Search the records for the string "wrapped". Copy each line where it occurs.
——
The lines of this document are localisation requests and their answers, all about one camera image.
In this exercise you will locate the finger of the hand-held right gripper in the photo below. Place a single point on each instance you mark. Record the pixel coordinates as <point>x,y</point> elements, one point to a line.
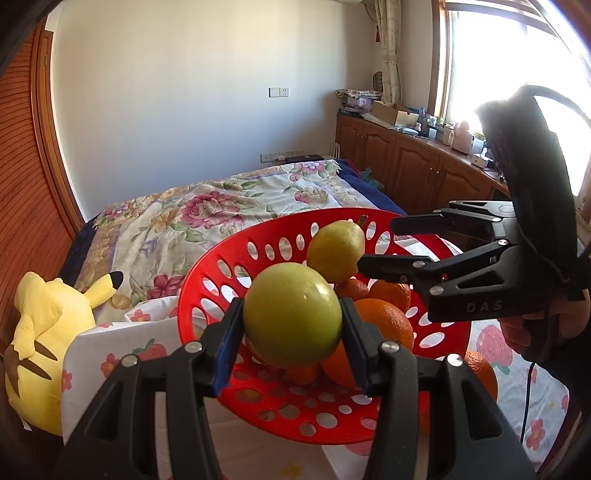
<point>425,221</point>
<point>397,267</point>

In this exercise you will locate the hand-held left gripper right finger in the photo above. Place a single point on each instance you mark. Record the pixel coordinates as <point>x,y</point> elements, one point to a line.
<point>355,350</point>

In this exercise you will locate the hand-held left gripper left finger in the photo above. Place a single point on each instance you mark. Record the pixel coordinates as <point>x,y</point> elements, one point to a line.
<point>226,350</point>

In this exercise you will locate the large orange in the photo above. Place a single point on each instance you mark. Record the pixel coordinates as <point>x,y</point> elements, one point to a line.
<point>482,376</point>
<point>388,327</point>

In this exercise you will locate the small tangerine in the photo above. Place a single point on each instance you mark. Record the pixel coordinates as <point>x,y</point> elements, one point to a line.
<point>353,290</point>
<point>302,374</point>
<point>392,295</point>

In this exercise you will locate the red perforated plastic basket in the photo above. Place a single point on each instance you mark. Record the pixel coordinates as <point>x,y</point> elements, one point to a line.
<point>194,300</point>

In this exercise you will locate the yellow-green pear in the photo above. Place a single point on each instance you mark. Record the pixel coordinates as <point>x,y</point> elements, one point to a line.
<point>332,251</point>

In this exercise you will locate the green apple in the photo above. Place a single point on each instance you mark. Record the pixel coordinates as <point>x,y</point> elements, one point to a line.
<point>291,314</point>

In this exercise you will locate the person's right forearm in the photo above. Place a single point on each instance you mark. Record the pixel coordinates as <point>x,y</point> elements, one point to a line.
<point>575,374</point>

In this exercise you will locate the person's right hand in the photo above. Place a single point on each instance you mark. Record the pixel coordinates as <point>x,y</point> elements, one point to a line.
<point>575,314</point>

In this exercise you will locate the wooden cabinet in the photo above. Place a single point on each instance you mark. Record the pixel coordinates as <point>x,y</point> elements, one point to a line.
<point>415,161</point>

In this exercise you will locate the dark blue bed sheet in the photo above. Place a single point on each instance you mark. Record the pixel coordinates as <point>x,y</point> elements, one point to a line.
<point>369,191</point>

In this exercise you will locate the white plastic jug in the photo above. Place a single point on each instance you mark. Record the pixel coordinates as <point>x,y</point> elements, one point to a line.
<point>461,138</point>

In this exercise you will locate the cardboard box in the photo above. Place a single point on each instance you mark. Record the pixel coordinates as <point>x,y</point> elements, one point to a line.
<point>388,110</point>

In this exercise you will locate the strawberry print tablecloth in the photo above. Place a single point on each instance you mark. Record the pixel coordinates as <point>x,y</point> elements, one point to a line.
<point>92,360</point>

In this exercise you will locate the black box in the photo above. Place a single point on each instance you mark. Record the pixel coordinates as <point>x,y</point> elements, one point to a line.
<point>304,158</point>

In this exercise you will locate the folded patterned cloth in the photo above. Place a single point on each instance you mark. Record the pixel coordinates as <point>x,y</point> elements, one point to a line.
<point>360,97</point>

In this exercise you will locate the floral bedspread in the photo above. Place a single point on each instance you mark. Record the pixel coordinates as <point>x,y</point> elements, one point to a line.
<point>207,207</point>

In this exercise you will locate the patterned curtain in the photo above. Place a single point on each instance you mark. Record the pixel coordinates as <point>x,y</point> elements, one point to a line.
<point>390,55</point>

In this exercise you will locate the yellow plush toy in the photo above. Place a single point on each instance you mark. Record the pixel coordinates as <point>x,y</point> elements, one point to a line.
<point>41,323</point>

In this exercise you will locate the window with wooden frame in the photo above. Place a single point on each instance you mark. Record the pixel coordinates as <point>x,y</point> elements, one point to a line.
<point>485,55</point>

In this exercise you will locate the white wall socket row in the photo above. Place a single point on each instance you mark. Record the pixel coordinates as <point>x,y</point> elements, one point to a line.
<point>277,154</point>

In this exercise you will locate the white wall switch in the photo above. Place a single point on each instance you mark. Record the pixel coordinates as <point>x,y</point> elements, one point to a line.
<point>279,92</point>

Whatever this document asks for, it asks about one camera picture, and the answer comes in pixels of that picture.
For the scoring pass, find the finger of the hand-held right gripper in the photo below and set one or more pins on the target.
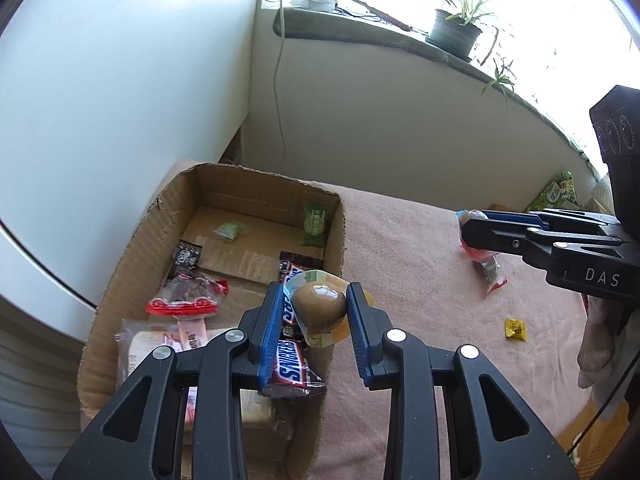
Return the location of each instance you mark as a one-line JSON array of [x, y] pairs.
[[500, 239], [530, 217]]

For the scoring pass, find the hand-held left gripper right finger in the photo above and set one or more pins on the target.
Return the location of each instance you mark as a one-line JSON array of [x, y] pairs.
[[357, 332]]

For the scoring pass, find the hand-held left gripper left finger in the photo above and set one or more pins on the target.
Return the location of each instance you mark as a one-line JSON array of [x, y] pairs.
[[272, 332]]

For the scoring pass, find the red-wrapped snack packet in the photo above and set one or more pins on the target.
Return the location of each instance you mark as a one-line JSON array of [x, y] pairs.
[[487, 265]]

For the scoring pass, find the brown chocolate bar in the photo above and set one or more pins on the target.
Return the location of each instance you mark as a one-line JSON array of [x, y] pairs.
[[292, 365], [290, 272]]

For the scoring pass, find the brown jelly cup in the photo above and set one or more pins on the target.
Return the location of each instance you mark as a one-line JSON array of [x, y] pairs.
[[320, 302]]

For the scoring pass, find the small pink candy packet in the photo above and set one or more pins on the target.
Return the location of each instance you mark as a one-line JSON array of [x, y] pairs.
[[192, 335]]

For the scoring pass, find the clear-wrapped green candy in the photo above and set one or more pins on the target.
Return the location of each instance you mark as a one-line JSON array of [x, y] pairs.
[[230, 230]]

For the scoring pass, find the small black candy packet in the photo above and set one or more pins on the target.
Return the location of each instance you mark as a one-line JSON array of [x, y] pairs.
[[187, 257]]

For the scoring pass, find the dark green candy packet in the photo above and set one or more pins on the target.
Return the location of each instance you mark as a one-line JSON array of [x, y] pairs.
[[316, 224]]

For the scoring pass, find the cardboard box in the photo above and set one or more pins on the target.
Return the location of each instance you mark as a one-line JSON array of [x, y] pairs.
[[165, 220]]

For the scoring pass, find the white cloth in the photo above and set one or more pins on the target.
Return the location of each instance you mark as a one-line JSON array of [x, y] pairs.
[[600, 197]]

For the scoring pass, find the green printed carton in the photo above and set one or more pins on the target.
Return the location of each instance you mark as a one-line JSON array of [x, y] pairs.
[[552, 195]]

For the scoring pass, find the small yellow candy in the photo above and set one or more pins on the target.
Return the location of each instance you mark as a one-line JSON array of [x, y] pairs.
[[515, 330]]

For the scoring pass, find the red and clear snack packet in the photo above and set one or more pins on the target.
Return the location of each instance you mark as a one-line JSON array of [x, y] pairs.
[[187, 295]]

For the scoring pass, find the clear-wrapped sandwich bread packet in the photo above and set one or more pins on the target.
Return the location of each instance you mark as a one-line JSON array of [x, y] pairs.
[[145, 345]]

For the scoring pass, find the potted plant in grey pot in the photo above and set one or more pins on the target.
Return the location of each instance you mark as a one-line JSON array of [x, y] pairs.
[[455, 32]]

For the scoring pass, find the white ribbed cabinet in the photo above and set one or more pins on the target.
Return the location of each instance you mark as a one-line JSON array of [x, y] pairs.
[[35, 340]]

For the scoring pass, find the grey stone window sill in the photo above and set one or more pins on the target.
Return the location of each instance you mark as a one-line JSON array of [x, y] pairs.
[[360, 30]]

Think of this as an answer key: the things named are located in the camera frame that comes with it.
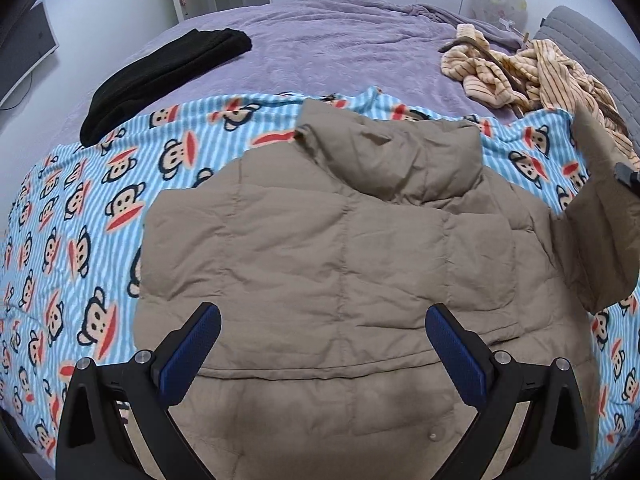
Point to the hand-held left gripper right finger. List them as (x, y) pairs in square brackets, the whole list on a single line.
——
▸ Task output
For the scoring pass, find the red-wrapped snack packet in the photo above and set one or more pins on the target.
For the scoring pass, find the clear-wrapped green candy in the photo above and set one or more pins on the target.
For the scoring pass, find the clear-wrapped sandwich bread packet in the photo above and set one or more pins on the target.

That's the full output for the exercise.